> [INSTRUCTIONS FOR THE TASK]:
Needed from the data below: every line from the one with "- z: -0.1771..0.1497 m" up to and including the one with "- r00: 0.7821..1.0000", repeated exactly and with nothing else.

> [DATA SHOWN]:
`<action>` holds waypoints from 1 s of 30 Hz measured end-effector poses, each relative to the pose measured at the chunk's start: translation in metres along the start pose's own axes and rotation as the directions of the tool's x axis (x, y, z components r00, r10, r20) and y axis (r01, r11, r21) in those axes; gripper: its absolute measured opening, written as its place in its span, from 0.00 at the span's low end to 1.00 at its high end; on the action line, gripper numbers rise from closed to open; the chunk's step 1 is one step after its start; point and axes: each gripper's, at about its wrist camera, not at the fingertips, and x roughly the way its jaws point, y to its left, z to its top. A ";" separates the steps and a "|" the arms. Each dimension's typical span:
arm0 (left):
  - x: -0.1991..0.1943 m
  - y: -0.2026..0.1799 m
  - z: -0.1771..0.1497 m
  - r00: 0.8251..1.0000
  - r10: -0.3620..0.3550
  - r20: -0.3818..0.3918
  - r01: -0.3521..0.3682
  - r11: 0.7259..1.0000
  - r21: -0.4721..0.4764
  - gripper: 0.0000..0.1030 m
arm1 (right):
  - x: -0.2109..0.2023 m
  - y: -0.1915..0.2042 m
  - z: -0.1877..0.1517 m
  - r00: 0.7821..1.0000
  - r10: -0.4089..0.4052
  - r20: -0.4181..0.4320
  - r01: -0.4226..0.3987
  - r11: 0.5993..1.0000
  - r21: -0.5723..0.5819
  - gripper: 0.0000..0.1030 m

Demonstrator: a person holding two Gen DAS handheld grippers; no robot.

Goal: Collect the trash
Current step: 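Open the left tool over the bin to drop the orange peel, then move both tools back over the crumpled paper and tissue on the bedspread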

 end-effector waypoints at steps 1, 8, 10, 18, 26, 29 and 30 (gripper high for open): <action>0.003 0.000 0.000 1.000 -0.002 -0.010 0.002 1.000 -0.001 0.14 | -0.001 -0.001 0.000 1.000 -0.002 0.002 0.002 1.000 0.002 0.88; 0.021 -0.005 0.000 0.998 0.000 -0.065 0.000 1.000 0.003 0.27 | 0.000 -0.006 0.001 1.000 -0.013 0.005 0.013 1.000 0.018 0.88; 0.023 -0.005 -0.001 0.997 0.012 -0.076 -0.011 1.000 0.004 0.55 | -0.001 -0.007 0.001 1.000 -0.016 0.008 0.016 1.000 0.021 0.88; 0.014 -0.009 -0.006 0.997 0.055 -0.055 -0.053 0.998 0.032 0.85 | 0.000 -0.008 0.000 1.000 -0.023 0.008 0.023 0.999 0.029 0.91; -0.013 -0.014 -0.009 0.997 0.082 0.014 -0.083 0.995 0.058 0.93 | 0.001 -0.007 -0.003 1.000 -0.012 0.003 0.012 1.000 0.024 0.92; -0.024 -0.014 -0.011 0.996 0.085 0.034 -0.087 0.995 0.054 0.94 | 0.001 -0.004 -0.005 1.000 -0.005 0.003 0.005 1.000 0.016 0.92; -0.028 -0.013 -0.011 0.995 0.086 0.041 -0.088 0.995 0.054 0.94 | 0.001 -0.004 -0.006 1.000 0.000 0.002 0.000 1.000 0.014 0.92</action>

> [SOLVED EXERCISE]:
  - z: -0.1771..0.1497 m
  - r00: 0.8251..1.0000
  - r10: -0.3620..0.3550
  - r20: -0.3818..0.3918
  - r01: -0.3521..0.3682
  - r11: 0.7259..1.0000
  - r21: -0.4721..0.4764
  - gripper: 0.0000..0.1030 m
arm1 (right):
  - x: -0.2109..0.2023 m
  - y: -0.1915..0.2042 m
  - z: -0.1877..0.1517 m
  - r00: 0.7821..1.0000

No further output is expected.